DESCRIPTION OF THE TASK: Find the line in the entries below that contains "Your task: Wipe". Repeat it exactly, and every line after it through the line that contains "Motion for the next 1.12".

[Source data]

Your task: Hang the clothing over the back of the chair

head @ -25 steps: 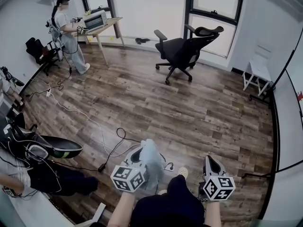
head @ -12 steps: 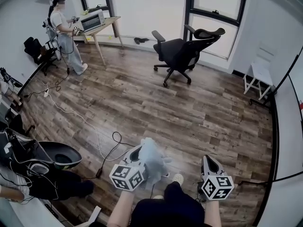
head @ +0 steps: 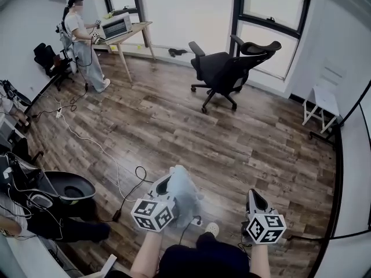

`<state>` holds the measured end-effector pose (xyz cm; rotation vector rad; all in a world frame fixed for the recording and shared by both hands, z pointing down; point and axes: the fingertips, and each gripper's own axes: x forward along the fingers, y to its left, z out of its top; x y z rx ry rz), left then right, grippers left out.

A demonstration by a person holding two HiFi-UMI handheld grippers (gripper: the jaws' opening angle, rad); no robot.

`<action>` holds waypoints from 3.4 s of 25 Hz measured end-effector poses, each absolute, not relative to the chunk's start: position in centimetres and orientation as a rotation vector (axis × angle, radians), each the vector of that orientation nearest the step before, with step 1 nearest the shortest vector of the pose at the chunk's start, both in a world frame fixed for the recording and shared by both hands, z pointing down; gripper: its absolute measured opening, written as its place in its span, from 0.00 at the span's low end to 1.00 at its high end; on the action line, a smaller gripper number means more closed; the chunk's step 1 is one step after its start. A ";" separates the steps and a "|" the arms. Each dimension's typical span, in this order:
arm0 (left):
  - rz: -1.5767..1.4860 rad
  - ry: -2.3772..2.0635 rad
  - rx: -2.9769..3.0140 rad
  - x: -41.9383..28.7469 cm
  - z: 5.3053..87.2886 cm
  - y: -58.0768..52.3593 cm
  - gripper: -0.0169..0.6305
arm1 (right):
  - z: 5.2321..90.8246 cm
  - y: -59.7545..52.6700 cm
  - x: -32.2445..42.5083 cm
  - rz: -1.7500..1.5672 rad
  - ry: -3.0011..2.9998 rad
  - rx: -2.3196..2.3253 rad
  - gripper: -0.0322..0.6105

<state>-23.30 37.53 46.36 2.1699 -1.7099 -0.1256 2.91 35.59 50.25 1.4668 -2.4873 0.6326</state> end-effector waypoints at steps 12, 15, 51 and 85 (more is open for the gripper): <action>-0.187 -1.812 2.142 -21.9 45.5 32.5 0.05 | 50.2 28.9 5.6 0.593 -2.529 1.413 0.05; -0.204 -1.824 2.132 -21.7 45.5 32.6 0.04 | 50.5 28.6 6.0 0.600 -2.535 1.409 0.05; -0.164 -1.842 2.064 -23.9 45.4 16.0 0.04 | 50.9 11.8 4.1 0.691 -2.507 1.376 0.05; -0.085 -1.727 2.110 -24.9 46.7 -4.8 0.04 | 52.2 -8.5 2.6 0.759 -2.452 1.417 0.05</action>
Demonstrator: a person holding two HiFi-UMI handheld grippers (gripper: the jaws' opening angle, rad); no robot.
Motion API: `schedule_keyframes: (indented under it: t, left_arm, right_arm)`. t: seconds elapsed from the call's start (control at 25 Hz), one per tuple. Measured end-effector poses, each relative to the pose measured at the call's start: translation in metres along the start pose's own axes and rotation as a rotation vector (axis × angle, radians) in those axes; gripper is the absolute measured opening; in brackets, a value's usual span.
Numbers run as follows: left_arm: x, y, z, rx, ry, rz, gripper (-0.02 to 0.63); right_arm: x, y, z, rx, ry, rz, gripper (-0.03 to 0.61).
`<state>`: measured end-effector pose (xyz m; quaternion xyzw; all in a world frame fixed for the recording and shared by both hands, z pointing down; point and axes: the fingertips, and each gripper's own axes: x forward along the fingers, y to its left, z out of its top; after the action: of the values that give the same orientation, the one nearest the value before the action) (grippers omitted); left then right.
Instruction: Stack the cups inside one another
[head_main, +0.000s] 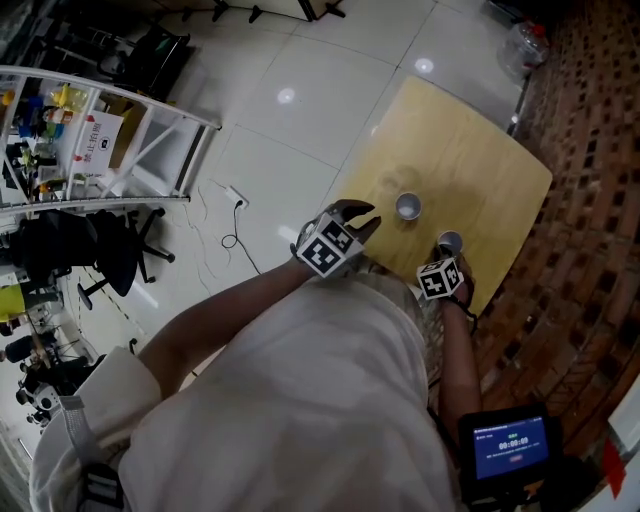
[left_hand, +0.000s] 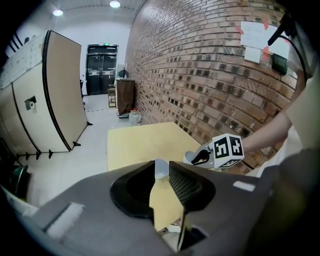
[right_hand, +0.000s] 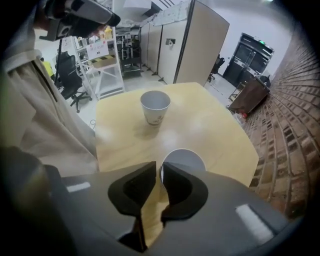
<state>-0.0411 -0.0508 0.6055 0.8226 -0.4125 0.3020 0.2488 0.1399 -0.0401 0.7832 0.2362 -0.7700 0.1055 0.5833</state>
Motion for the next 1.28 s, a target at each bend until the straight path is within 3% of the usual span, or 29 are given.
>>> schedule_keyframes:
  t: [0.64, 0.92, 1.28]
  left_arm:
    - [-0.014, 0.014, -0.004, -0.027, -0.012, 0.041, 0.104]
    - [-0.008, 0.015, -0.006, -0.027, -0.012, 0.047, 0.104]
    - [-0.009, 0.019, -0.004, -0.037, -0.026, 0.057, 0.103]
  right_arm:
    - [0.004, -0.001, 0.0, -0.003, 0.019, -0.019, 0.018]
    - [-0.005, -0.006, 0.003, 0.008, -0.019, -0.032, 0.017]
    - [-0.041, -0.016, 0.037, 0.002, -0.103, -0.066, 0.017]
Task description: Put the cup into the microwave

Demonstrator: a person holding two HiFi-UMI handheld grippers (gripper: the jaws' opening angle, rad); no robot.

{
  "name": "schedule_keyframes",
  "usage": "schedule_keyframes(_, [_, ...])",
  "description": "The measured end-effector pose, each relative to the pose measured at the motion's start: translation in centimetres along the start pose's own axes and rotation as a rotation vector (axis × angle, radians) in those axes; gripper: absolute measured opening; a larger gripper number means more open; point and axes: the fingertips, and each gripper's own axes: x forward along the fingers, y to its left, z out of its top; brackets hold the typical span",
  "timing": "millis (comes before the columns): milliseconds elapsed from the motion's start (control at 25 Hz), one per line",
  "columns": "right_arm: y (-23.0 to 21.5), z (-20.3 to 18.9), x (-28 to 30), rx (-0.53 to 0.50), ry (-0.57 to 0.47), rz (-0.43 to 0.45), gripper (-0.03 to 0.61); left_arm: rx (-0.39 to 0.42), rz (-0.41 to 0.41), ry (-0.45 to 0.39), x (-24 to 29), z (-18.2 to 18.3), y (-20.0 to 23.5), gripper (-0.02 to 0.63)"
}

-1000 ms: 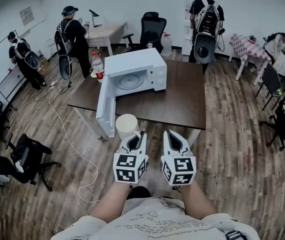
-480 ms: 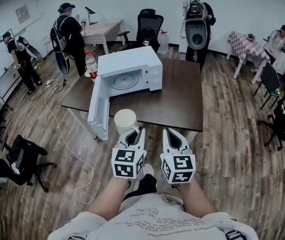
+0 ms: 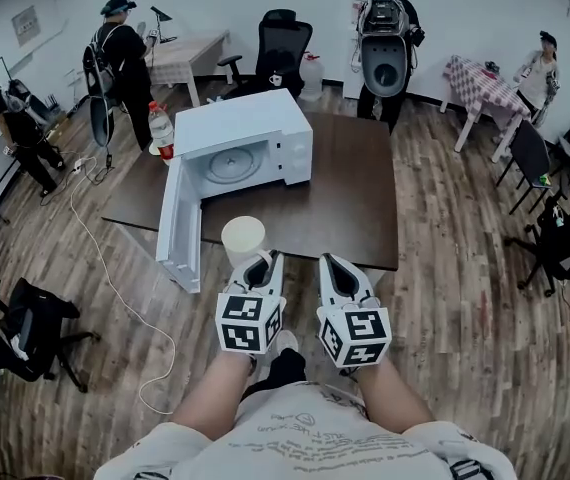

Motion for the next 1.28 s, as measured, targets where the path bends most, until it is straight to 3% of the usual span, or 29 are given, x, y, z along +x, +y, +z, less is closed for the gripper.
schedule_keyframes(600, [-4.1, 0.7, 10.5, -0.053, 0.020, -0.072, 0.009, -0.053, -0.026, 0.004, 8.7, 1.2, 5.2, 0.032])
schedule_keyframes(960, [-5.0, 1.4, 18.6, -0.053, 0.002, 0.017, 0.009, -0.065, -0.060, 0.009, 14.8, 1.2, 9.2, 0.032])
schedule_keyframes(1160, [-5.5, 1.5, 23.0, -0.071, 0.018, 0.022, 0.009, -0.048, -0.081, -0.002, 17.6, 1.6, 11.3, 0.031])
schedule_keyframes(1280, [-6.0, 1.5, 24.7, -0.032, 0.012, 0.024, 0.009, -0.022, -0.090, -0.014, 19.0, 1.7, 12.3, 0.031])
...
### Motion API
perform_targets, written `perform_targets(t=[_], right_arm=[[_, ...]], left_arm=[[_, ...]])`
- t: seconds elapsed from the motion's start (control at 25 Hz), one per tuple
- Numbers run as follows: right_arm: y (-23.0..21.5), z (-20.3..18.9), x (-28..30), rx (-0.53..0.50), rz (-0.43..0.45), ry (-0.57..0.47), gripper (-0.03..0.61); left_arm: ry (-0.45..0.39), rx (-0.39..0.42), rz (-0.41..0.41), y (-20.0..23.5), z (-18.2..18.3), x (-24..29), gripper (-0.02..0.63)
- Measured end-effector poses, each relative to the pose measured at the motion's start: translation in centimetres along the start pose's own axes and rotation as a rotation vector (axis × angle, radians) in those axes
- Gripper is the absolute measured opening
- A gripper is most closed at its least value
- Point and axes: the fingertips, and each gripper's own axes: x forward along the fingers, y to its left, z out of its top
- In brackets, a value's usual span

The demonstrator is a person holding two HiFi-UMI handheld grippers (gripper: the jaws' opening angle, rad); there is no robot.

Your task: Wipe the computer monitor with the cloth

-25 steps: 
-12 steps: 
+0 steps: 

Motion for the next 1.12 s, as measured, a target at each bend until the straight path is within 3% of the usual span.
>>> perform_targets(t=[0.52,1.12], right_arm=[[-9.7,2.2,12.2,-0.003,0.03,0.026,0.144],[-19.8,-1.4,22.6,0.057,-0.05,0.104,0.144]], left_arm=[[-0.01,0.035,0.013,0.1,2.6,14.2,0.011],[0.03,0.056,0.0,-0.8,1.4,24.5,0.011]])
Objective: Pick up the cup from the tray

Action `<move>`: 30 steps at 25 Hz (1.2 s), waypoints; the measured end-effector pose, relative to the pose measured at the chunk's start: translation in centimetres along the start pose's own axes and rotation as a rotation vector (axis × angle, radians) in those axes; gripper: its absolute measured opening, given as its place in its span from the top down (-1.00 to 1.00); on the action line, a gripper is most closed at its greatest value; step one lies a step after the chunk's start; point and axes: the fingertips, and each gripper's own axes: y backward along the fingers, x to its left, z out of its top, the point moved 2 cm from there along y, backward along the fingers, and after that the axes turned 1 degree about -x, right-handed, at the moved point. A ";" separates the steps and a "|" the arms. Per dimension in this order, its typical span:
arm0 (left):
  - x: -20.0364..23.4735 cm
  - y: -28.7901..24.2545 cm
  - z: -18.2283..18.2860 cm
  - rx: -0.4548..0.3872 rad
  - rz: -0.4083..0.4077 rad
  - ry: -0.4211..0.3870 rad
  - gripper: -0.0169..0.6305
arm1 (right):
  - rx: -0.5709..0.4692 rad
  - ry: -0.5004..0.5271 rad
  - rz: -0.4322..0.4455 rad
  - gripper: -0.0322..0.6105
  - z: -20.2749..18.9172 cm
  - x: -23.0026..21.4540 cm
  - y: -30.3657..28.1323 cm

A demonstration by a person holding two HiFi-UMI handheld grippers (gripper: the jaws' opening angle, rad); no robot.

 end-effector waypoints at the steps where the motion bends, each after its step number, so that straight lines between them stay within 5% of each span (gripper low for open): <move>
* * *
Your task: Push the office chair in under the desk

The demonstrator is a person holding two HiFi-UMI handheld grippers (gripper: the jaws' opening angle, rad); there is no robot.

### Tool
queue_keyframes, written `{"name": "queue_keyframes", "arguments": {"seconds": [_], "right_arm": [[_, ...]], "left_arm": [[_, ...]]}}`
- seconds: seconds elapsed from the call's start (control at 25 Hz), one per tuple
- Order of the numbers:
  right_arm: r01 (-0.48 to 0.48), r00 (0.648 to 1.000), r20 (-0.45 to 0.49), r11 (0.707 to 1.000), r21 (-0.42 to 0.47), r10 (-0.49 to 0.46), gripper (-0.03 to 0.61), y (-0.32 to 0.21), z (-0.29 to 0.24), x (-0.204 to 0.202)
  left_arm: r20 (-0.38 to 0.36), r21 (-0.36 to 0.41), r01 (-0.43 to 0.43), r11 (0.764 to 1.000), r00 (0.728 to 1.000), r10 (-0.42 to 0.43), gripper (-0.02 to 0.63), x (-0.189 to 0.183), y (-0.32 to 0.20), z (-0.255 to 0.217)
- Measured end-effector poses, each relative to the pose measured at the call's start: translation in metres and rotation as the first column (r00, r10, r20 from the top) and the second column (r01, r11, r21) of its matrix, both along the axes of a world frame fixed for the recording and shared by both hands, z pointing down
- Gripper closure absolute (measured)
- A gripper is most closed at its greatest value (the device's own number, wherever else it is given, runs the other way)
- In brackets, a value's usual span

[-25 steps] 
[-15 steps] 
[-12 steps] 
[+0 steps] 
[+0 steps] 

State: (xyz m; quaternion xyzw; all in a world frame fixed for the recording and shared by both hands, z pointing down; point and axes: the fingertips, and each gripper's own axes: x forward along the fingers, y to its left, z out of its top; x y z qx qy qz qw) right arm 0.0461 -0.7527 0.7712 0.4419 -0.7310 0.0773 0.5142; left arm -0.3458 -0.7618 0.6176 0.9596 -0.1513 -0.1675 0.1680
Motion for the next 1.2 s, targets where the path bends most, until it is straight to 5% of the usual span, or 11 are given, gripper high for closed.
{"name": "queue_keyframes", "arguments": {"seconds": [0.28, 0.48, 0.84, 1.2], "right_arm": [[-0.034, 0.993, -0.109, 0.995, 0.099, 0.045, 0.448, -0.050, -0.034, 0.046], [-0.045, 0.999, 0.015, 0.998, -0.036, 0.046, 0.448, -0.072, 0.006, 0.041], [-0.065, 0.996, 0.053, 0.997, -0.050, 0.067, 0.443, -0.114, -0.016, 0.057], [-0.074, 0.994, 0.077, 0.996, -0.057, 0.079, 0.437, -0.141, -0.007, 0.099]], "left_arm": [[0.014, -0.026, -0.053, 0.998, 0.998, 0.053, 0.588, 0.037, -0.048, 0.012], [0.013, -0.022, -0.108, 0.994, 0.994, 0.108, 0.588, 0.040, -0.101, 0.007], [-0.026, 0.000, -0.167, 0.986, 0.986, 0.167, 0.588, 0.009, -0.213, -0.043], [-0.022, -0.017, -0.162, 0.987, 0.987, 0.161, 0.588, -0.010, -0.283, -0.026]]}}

EXERCISE OUTPUT:
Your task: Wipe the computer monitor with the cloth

-25 steps: 
-12 steps: 
+0 steps: 

Motion for the next 1.12 s, as measured, a target at each bend until the straight path is within 3% of the usual span.

That completes the output.